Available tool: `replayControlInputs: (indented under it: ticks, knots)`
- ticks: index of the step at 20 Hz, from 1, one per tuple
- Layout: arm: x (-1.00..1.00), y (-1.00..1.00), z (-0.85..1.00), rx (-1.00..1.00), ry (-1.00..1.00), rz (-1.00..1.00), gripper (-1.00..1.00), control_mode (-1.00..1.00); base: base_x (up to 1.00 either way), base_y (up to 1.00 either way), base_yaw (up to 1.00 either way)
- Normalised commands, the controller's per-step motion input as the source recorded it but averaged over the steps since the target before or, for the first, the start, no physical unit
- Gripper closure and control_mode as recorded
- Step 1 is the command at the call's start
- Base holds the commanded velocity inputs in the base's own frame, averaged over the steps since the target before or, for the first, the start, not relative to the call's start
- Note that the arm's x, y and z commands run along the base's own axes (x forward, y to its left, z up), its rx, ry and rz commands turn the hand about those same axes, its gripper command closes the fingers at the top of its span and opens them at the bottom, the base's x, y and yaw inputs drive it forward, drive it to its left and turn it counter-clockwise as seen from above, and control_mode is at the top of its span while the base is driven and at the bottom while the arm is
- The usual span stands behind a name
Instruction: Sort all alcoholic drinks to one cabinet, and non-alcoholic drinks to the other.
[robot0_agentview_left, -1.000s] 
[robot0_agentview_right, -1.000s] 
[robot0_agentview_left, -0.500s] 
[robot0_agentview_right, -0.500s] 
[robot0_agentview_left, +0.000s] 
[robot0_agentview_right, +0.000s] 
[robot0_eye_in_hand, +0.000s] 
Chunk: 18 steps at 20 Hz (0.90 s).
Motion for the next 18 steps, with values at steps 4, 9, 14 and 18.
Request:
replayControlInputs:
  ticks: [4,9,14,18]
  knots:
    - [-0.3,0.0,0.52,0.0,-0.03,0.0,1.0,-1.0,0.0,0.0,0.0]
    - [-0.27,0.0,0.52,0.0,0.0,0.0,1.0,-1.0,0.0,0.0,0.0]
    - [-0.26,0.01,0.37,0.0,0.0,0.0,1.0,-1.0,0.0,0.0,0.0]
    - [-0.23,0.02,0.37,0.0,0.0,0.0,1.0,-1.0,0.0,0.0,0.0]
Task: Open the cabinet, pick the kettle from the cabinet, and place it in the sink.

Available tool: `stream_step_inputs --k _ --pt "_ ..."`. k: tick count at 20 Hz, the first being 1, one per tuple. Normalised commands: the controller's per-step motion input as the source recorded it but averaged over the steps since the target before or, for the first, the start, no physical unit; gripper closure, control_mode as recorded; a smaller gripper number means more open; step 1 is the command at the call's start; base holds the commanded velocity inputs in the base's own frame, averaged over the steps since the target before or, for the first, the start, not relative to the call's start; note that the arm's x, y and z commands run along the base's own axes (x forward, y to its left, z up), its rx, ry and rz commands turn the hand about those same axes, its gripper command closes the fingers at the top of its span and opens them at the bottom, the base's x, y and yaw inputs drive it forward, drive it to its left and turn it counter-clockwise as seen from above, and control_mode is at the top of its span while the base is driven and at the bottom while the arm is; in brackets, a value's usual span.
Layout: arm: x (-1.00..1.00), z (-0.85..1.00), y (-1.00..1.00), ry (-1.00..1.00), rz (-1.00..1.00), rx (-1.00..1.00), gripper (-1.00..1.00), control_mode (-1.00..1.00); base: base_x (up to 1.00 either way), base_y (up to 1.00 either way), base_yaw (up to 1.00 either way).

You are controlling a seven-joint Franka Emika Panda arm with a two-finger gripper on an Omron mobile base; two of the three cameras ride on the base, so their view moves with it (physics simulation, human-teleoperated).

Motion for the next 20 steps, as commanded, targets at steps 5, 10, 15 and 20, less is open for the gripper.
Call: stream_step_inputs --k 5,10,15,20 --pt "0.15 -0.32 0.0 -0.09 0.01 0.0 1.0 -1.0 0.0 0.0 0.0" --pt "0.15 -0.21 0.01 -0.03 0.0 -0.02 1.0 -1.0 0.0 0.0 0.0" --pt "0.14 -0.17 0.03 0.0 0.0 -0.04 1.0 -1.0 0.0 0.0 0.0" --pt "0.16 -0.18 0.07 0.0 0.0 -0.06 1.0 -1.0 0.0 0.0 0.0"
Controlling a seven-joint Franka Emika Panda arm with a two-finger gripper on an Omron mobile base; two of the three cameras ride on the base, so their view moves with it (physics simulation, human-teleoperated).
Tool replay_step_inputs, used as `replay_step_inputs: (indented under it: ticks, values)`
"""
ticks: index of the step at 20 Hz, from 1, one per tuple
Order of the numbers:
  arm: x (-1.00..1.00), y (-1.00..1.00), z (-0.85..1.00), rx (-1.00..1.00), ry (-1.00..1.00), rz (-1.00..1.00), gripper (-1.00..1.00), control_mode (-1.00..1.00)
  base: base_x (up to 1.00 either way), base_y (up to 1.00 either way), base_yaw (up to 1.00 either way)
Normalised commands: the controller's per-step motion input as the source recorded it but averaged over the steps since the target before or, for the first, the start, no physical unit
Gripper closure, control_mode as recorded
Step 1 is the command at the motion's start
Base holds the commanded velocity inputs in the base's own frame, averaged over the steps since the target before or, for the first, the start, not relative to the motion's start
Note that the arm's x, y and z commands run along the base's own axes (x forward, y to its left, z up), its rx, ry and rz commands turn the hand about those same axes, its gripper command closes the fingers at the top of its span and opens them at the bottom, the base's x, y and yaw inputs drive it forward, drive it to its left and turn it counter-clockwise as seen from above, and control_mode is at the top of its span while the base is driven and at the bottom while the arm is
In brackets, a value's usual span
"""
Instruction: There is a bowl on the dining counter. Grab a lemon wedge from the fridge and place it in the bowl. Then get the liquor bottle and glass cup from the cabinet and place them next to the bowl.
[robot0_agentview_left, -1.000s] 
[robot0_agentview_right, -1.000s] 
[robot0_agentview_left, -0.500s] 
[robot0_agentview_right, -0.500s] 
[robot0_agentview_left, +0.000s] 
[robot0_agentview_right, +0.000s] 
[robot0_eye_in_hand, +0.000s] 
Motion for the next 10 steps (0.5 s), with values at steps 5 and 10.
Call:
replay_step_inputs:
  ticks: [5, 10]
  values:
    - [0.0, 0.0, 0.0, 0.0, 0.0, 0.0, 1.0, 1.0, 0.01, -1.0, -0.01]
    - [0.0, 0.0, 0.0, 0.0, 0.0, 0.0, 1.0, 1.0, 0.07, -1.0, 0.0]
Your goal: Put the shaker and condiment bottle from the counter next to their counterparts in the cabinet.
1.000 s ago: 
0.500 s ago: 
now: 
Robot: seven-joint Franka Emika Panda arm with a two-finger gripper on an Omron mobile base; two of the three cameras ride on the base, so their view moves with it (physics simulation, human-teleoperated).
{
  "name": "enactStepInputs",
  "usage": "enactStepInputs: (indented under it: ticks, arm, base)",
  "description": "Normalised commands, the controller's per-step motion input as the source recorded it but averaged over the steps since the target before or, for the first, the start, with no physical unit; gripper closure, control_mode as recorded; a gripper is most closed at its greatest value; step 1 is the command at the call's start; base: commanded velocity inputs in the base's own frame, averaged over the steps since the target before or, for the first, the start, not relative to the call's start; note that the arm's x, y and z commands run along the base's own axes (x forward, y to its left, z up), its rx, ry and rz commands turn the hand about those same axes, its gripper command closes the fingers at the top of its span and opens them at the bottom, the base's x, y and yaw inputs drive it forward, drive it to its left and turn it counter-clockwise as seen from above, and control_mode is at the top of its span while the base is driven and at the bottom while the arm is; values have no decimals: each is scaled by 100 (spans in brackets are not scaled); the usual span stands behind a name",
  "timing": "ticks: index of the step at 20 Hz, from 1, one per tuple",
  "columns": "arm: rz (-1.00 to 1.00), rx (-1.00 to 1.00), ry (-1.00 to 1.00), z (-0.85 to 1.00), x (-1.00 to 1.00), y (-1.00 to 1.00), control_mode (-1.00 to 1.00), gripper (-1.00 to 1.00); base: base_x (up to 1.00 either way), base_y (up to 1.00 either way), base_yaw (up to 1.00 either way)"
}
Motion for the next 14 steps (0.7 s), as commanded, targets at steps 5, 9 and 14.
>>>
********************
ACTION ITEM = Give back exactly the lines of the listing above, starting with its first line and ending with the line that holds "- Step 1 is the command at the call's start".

OUTPUT FOR THIS EXERCISE =
Available tool: `replayControlInputs: (indented under it: ticks, knots)`
- ticks: index of the step at 20 Hz, from 1, one per tuple
- Layout: arm: x (-1.00..1.00), y (-1.00..1.00), z (-0.85..1.00), rx (-1.00..1.00), ry (-1.00..1.00), rz (-1.00..1.00), gripper (-1.00..1.00), control_mode (-1.00..1.00); base: base_x (up to 1.00 either way), base_y (up to 1.00 either way), base_yaw (up to 1.00 either way)
- Normalised commands, the controller's per-step motion input as the source recorded it but averaged over the steps since the target before or, for the first, the start, no physical unit
- Gripper closure and control_mode as recorded
- Step 1 is the command at the call's start

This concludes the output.